Sunday, October 28, 2012

Cloud and Shannon's Limit

I've been on the road (or air) so much over the past few months that some things I had thought I'd blogged about turn out to be either dreams or only to have hit twitter. One of them is Shannon's Limit and its impact on the Cloud, which I've been discussing in presentations for about 18 months or so. There's a lot of information out there on Shannon's Limit, but it's something I came across in the mid 1980's as part of my physics undergraduate degree. Unfortunately the book I learned from is no longer published so apart from a couple of texts that are accessible via Google I can't really recommend all of them (they may be good, but I simply don't have the context to say that with certainty). However, if you're looking for a very simple, yet accurate, discussion of what Shannon's Limit says, it can be found here.

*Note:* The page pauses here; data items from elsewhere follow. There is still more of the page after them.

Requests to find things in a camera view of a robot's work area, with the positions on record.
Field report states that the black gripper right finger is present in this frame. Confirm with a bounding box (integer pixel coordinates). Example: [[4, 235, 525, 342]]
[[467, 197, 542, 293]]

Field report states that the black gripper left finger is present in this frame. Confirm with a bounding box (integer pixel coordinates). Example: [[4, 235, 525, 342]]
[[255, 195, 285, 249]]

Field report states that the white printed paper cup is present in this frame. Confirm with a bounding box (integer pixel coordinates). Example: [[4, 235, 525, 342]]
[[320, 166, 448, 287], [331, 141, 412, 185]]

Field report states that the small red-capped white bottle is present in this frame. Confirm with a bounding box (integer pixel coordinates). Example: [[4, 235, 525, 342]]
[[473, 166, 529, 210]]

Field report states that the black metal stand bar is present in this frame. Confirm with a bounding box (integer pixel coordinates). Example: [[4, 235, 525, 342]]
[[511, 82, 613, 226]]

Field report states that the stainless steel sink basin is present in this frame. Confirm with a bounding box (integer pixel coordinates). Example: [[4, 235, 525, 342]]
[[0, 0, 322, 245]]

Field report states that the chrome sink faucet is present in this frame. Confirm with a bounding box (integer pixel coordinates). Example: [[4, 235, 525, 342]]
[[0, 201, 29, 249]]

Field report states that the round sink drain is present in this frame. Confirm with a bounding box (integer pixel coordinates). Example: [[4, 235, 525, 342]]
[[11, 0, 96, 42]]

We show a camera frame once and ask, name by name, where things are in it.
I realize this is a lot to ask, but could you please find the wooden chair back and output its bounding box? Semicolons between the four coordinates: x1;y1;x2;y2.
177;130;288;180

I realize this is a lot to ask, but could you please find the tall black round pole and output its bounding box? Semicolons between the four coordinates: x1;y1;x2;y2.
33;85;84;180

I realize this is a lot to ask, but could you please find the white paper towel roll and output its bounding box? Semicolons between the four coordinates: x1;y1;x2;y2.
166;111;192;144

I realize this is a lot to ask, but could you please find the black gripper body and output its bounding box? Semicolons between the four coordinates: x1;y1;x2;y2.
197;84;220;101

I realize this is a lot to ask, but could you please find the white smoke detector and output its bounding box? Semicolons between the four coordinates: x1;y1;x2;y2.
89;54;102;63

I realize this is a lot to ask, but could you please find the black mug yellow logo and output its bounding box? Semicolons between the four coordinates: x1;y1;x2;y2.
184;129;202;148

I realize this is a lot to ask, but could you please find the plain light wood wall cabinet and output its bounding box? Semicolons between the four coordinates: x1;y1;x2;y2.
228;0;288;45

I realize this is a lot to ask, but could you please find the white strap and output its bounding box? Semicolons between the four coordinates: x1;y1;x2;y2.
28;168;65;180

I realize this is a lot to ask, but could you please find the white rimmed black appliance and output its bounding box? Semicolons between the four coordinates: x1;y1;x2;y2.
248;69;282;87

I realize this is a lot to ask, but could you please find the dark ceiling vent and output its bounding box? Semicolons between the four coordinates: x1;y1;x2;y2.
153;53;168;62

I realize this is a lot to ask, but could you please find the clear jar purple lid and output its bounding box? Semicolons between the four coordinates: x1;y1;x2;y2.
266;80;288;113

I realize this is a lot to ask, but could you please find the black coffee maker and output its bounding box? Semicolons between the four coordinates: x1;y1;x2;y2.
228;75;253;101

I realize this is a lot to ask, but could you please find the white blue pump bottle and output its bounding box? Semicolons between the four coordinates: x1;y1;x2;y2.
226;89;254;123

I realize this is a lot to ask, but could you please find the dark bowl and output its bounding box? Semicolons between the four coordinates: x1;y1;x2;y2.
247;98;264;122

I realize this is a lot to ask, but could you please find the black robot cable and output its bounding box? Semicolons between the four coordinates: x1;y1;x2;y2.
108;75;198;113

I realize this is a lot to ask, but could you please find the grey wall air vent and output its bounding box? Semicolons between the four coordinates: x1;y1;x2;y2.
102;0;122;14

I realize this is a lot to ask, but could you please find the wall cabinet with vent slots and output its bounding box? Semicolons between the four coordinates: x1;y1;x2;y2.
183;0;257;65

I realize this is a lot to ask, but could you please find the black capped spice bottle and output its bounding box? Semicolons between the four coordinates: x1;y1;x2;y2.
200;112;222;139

So what has this got to do with the Cloud? In the context of the Cloud then put simply, Shannon's Limit shows that the Cloud (public or private) only really works well today because not everyone is using it. Bandwidth and capacity are limited by the properties of the media we use to communicate between clients and services, no matter where those services reside. But for cloud, the limitation is the physical interconnects over which we try to route our interactions and data. Unfortunately no matter how quickly your cloud provider can improve their back end equipment, the network to and from those cloud servers will rarely change or improve, and if it does it will happen at comparatively glacial speeds.

What this means is that for the cloud to continue to work and grow with the increasing number of people who want to use it, we need to have more intelligence in the intervening connections between (and including) the client and service (or peers). This includes not just gateways and routers, but probably more importantly mobile devices. Many people are now using mobile hardware (phones, pads etc.) to connect to cloud services so adding intelligence there makes a lot of sense.

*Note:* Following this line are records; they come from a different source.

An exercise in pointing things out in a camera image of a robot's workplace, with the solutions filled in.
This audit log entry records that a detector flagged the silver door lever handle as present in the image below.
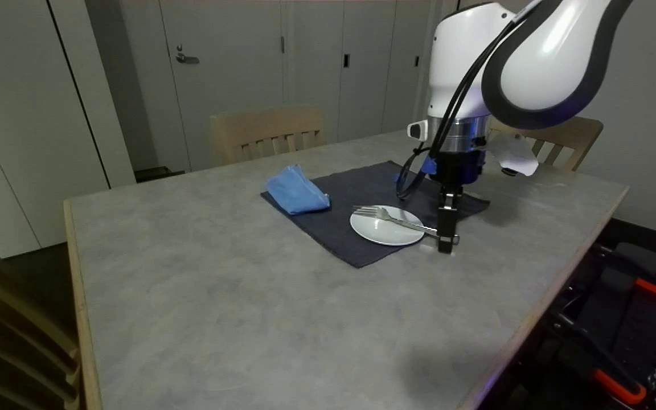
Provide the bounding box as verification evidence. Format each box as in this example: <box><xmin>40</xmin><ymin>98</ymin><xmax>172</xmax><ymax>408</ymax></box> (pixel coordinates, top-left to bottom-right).
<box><xmin>172</xmin><ymin>45</ymin><xmax>202</xmax><ymax>68</ymax></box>

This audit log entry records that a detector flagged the folded blue cloth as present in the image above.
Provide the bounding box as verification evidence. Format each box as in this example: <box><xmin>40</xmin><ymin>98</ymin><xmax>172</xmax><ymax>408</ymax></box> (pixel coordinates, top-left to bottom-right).
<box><xmin>263</xmin><ymin>165</ymin><xmax>332</xmax><ymax>217</ymax></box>

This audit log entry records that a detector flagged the orange and black clamp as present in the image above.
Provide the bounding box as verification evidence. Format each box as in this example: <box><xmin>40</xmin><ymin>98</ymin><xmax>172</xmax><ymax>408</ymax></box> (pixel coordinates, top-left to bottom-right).
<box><xmin>587</xmin><ymin>366</ymin><xmax>648</xmax><ymax>410</ymax></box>
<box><xmin>629</xmin><ymin>275</ymin><xmax>656</xmax><ymax>300</ymax></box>

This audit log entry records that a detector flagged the small white wrist camera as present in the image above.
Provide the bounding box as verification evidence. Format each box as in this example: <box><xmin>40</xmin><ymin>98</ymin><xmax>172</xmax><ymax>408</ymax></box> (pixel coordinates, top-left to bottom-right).
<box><xmin>405</xmin><ymin>118</ymin><xmax>431</xmax><ymax>144</ymax></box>

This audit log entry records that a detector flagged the white door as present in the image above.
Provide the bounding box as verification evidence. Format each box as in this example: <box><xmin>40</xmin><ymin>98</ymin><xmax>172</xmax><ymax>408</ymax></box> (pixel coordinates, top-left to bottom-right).
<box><xmin>154</xmin><ymin>0</ymin><xmax>289</xmax><ymax>173</ymax></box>

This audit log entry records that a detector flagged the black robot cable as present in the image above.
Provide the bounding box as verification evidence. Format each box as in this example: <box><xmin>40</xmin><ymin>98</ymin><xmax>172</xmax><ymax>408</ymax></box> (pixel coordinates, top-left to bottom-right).
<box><xmin>393</xmin><ymin>0</ymin><xmax>565</xmax><ymax>202</ymax></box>

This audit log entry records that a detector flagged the dark grey woven placemat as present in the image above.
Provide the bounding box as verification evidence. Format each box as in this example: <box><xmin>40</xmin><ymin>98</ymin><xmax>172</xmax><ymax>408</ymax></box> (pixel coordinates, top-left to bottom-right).
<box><xmin>259</xmin><ymin>160</ymin><xmax>492</xmax><ymax>271</ymax></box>

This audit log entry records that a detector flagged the dark wooden chair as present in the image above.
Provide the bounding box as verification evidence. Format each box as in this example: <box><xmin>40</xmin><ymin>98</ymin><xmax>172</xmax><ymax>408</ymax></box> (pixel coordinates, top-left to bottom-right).
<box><xmin>0</xmin><ymin>226</ymin><xmax>86</xmax><ymax>410</ymax></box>

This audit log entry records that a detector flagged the small white round plate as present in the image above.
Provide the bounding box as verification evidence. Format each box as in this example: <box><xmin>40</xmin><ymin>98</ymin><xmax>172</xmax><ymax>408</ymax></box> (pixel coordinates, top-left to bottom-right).
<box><xmin>349</xmin><ymin>202</ymin><xmax>427</xmax><ymax>250</ymax></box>

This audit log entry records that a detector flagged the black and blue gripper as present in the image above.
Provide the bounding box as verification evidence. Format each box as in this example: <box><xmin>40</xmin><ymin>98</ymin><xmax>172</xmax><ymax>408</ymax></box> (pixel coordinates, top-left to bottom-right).
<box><xmin>419</xmin><ymin>148</ymin><xmax>490</xmax><ymax>257</ymax></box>

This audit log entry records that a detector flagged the light wooden slatted chair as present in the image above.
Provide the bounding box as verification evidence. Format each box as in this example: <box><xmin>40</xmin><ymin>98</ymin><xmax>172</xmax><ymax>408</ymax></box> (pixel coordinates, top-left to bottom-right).
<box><xmin>208</xmin><ymin>104</ymin><xmax>327</xmax><ymax>166</ymax></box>
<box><xmin>486</xmin><ymin>113</ymin><xmax>606</xmax><ymax>173</ymax></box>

Mobile also has another role to play in the evolution of the cloud. As I've said before, and presented elsewhere, ubiquitous computing is a reality today. I remember back in 2000 when we (HP) and IBM were talking about it, but back then we were too early. Today there are billions of processors, hundreds of millions of pads, 6 billion phones etc. Most of these devices are networked. Most of them are more powerful than machines we used a decade ago for developing software or running critical services. And many of them are idle most of the time! It is this group of processors that is the true cloud and needs to be encompassed within anything we do in the future around "cloud".

Friday, October 26, 2012

NoSQL and transactions


I've been thinking about ACID and non-ACID transactions for a number of years. I've spent almost as long working in the industry and standards trying to evolve them to cater for environments where strict ACID transactions are too much. Throughout all of this I've been convinced that transactions are the right abstraction for many of the fault tolerance, reliability and consistency requirements. Over the years transactions have received bad press in some quarters, sometimes from people who don't understand them, over use them, or don't really want to have to implement them. At times various waves of technology have either helped or hindered the adoption of transactions outside of the traditional database; for instance some NoSQL efforts eschew transactions entirely (ACID and extended) citing CAP when it's not always right to do so.

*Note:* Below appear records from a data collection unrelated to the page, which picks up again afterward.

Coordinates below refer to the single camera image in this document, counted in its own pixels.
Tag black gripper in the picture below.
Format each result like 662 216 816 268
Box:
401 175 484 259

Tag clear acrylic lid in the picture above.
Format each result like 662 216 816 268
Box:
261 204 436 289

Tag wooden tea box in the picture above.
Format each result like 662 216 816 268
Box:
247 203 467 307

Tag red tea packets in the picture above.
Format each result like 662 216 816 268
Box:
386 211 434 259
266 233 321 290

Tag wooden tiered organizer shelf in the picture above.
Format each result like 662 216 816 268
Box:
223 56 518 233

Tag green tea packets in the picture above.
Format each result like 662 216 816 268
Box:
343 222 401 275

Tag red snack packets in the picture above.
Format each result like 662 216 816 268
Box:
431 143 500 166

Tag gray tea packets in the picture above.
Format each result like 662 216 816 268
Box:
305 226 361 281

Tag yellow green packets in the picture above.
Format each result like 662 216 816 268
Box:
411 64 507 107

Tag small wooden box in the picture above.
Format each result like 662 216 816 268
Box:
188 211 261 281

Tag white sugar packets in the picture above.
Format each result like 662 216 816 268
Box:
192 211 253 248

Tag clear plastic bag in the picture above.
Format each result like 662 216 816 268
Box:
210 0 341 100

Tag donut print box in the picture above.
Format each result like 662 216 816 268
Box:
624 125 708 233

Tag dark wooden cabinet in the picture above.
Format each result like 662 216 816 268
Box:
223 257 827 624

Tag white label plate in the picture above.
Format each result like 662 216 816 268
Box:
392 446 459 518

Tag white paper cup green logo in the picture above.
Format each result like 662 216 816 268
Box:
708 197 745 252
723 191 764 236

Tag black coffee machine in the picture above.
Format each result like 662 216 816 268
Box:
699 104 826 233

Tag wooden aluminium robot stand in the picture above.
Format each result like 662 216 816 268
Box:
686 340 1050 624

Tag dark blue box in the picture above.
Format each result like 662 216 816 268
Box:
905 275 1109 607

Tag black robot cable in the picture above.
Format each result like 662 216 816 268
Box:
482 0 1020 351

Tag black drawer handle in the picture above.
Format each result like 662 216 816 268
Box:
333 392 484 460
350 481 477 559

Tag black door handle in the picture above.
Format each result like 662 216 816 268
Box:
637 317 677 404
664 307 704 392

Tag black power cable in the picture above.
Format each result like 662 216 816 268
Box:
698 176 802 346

I think a good transactions implementation should be at the core of all middleware platforms and databases, because if it's well thought out then it won't add overhead when it's not needed and yet provides obvious benefits when it is. It should be able to offer a wide range of transaction models (well at least more than one) and a model that makes it easier to reason about the correctness and consistency of applications and services developed with it.

At the moment most NoSQL or BigData solutions either ignore transactions or support ACID or limited ACID (only in the scope of a single instance). But it's nice to see a change occurring, such as seen with Google's Spanner work. And as they say in the paper: "We believe it  is better to have application programmers deal with performance problems due to over use of transactions as bottlenecks arise, rather than always coding around the lack of transactions."

And whilst I agree with my long time friend, colleague and co-author on RDBMS versus the efficacy of new approaches, I don't think transactions are to be confined to the history books or traditional back-end data stores. There's more research and development that needs to happen, but transactions (ACID and extended) should form a core component within this new infrastructure. Preconceived notions based on overuse or misunderstanding of transactions shouldn't disuade their use in the future if it really makes sense - which I obviously think it does.